Breakfast was good. We departed at about 10am and bypassed a Shell servo which lacked Tunnock’s Tea Cakes, much to my dismay. The longish drive took us further through the highlands, past lochs beneath a sky divided by ominous grey and promising blue. We crossed the trails of weekend drivers - even worse, Sunday drivers. Bridges converyed us onwards but I kept an eye out for Golspie as it served as a warning that a Bronze Age broch was imminent.
The broch caught my eye before I even recognised the area from Google street view. We parked then nervously navigated our way on foot across the A9 and through a muddy track torn up by tyres and tourists. The sea was lit up beautifully by the blue overhead and we sighted a nearby castle.
I loved the broch - Carn Liath is its name and it’s reputedly one of the most preserved brochs in Scotland.
“The Scottish version of a castle,” I informed Cazy. “They didn’t use any mortar.”
Quite a feat! Brochs are tall towers and this one, 2000 years old, still stood far over Cazy’s head. We followed the circular base around to the entrance, passing a tiny alcove to admire the grassy centre. There were even passable steps up to the “top” which gave a good view of the interior below.
|The broch from above.|
I nearly stacked it on the slippery steps (they were uneven and exposed to the elements) but the low stone which I had earlier ducked to avoid whacking my head on saved me from disaster as I grabbed it.
|My advice? Stow the camera and walk slowwwwly.|
I attempted the tiny alcove at the entrance, almost having to crawl in. Very small and snug, no doubt to keep snow out, it is now damp in there, evidenced by the growing green smudges in the corner. I wonder if this was used for cooking, storage or heating. Hilariously, my brother then attempted the alcove. I snapped a photo of him squeezing his limbs and head through.
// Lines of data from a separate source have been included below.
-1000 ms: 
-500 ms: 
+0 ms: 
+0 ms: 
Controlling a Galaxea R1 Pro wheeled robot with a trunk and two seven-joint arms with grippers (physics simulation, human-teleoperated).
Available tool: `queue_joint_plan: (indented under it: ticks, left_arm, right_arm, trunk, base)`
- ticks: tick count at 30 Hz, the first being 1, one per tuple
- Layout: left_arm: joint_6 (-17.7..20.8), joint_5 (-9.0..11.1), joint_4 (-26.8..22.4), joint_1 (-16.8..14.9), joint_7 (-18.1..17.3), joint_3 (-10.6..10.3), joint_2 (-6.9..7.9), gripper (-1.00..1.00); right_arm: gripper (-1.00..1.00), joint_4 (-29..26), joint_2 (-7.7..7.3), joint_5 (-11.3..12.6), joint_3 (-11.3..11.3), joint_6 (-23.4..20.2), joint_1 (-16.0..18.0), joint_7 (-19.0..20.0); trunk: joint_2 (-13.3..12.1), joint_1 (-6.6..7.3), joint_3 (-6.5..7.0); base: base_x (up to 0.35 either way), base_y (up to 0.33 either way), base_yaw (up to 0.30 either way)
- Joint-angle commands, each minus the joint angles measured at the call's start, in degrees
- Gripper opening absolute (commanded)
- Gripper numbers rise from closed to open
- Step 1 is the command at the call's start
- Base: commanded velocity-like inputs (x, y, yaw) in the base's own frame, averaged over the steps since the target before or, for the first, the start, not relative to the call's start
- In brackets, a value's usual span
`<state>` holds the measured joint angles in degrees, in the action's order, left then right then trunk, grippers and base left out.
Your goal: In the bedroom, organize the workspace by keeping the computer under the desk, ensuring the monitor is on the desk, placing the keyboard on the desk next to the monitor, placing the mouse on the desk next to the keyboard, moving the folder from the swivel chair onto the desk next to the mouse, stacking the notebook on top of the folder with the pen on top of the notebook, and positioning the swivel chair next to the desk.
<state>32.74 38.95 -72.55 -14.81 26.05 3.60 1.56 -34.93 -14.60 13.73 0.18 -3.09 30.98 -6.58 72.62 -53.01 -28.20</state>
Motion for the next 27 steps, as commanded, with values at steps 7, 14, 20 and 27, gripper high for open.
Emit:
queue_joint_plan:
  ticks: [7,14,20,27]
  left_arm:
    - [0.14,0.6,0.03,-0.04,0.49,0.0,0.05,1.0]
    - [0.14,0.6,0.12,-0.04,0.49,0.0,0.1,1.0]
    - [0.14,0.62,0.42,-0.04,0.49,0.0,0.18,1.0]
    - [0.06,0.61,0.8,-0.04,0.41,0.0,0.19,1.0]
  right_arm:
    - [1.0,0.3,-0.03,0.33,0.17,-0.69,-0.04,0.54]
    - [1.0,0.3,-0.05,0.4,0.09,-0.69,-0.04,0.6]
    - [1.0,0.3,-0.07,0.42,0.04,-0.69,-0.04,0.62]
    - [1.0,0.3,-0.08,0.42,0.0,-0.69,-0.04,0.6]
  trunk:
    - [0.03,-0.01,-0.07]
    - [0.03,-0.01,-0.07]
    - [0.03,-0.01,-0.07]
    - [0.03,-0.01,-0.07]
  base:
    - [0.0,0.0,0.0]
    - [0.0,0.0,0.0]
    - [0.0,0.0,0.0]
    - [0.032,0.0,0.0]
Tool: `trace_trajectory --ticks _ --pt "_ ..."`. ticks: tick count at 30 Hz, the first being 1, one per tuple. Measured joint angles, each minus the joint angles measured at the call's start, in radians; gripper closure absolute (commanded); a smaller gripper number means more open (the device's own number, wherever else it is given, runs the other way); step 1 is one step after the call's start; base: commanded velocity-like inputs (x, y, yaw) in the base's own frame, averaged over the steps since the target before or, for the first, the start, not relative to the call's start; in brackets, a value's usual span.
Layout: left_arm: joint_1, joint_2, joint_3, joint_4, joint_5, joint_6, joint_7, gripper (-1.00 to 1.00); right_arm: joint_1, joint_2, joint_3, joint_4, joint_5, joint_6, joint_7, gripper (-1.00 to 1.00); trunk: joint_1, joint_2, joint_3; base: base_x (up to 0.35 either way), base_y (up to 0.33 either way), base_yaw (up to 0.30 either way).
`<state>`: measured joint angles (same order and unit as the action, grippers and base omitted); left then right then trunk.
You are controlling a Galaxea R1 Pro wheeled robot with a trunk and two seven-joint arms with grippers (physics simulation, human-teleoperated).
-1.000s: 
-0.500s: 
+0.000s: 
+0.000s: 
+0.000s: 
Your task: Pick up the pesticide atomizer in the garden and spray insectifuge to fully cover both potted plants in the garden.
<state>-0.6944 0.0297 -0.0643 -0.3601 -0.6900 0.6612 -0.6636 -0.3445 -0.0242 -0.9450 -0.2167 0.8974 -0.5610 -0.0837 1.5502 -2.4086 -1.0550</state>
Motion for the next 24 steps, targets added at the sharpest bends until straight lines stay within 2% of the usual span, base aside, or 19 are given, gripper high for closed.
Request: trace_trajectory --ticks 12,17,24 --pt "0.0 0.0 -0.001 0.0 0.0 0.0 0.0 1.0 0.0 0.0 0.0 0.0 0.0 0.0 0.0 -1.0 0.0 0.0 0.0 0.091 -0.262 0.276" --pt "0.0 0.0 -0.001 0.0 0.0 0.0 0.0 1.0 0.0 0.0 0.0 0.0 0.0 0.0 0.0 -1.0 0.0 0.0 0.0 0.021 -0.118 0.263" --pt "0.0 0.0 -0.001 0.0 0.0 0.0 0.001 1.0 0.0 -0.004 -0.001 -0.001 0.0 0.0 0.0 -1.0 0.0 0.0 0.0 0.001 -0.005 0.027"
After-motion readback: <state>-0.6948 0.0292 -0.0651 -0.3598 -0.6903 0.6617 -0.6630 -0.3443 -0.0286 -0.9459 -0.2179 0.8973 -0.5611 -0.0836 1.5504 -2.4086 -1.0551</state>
We left, spurred on by a threatening sky. We needn’t have worried about the sky over Thurso or Castletown - it was sunny and painfully blue there.
We investigated Gills Bay to check where the ferry terminal was then arrived at the hotel just after 2pm where we encountered some room fiascos. It was not a day to waste so we visited the Castle of Mey. We weren’t sure about the castle but the promise of food led us down the drive which continued straight until it was diverted around the grounds. If we could have continued through the gardens, we would have been engulfed by despairing spindly trees.
We ate heartily before buying tickets. I noticed posters of the deceased Queen Mother and thought perhaps she had visited once or twice. Upon entering the grounds, I realised that the castle was very small with decorative rather than functional turrets. It was a glorified manor house flying the British flag.
|Spring came very late to Scotland this year.|
We took photos of the grounds and its canons before we were admitted to a tour conducted by a portly older man in a kilt who told us he was looking for a grand sporran like the one in a nearby portrait. Photography was not allowed inside the castle.
The Castle of Mey was originally built in the 16th century before falling into disuse and disrepair in the 20th century. Along came the widowed Queen Mother in 1953 and she bought the place, perhaps feeling sorry for it. She lived there for two out of twelve months every year until her death in 2002. I had no idea!
After dubiously eyeing the gaudy sculptures that the Queen Mother had bought in nearby Thurso, we ascended the twin stairs into her sitting room which contained cute animal toys and an antique tapestry. Much - all? - of the castle has been left as it was, including the 1950s bathrooms.
The dining room was airy and cosy. Apparently she liked brightness and bright colours. It was interesting to hear about her - she sounds like a bit of a character. Our guide seemed very fond of her.
I smiled at photos of “Bertie”, envied the epic book collection, inwardly snorted at paintings created by Prince Charles (he still visits the castle for some days in August around his grandmother’s birthday) and was fervently glad I did not live in such a museum. However, I would like to buy and rescue a castle as the Queen Mother did.
We departed via the back door with a greater insight into her character. The surrounding beaches and grasses shone in the afternoon sun.
|Maybe she bought it for the view!|
We returned to the hotel and had instant noodles for dinner.